### Description of the task
Check each line of the records below for the word "camera" and copy those where it appears.

### Data for the task
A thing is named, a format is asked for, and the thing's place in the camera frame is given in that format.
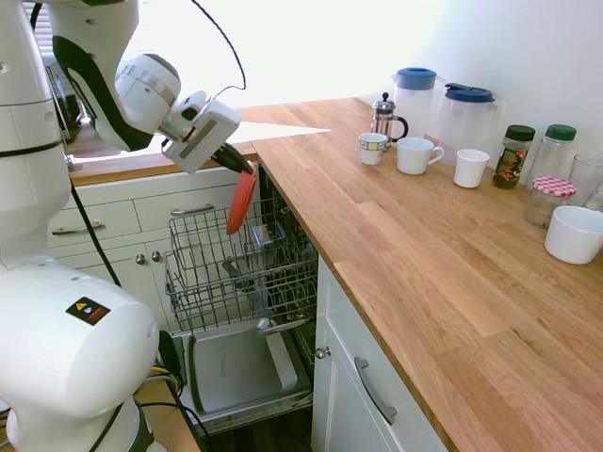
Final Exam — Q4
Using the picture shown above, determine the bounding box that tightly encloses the clear drinking glass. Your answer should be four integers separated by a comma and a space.
570, 153, 603, 211

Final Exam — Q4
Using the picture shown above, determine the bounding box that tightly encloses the wooden robot mounting board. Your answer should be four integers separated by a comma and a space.
134, 376, 204, 452

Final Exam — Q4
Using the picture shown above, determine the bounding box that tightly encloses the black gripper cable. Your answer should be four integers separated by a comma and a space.
190, 0, 248, 103

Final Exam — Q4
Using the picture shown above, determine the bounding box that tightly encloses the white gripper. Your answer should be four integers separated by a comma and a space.
160, 89, 256, 175

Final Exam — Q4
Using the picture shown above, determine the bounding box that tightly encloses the coral red plastic plate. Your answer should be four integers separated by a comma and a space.
225, 159, 260, 235

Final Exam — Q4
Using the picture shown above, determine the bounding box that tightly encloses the wide white mug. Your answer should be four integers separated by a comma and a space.
396, 137, 446, 176

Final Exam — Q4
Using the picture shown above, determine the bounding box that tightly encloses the grey dishwasher door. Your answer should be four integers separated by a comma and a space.
176, 324, 315, 425

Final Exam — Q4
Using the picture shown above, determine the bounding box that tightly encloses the clear pitcher light blue lid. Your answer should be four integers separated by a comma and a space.
392, 67, 439, 142

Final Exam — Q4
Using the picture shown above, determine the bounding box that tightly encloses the white drawer front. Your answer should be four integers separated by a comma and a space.
324, 267, 456, 452

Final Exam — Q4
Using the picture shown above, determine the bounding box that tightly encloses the clear bottle green lid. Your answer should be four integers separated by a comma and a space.
534, 123, 578, 190

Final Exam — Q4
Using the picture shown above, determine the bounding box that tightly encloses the metal drawer handle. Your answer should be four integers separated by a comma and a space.
51, 222, 106, 236
353, 356, 398, 426
171, 203, 216, 218

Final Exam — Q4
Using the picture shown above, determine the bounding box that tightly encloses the small patterned paper cup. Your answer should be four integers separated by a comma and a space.
358, 132, 388, 166

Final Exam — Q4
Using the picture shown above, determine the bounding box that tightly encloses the clear pitcher dark blue lid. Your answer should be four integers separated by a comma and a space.
435, 83, 499, 156

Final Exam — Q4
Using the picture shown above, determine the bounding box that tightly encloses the plain white cup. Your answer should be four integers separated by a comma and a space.
453, 148, 492, 189

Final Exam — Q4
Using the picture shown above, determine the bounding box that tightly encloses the white cabinet door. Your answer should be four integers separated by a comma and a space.
310, 256, 392, 452

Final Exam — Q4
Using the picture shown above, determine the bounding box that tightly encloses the glass jar red checkered lid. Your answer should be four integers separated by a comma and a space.
523, 175, 579, 229

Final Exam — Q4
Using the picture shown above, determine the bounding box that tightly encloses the yellow cable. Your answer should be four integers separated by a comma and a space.
147, 364, 183, 393

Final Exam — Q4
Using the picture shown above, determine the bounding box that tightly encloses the grey wire dishwasher rack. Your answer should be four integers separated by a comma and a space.
164, 197, 319, 333

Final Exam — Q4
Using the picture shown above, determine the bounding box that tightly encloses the large white ceramic cup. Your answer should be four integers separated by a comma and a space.
544, 205, 603, 266

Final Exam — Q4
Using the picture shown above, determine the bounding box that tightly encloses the instant coffee jar black lid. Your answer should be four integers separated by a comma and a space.
492, 124, 537, 190

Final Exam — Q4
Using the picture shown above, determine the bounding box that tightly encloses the glass French press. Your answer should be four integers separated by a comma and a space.
370, 91, 410, 152

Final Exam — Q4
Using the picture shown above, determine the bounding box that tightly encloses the glass jar in rack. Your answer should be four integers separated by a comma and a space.
252, 223, 286, 249

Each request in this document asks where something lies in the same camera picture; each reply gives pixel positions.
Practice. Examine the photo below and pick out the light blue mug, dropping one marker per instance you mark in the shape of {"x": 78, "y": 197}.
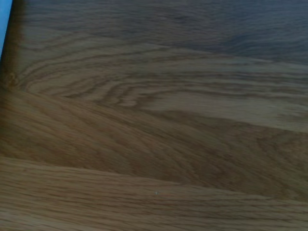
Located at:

### Response to the exercise
A thing is named, a format is asked for, and the thing's place in the camera frame is given in that format.
Each request in this document asks where something lies in the same camera picture; each reply gives pixel positions.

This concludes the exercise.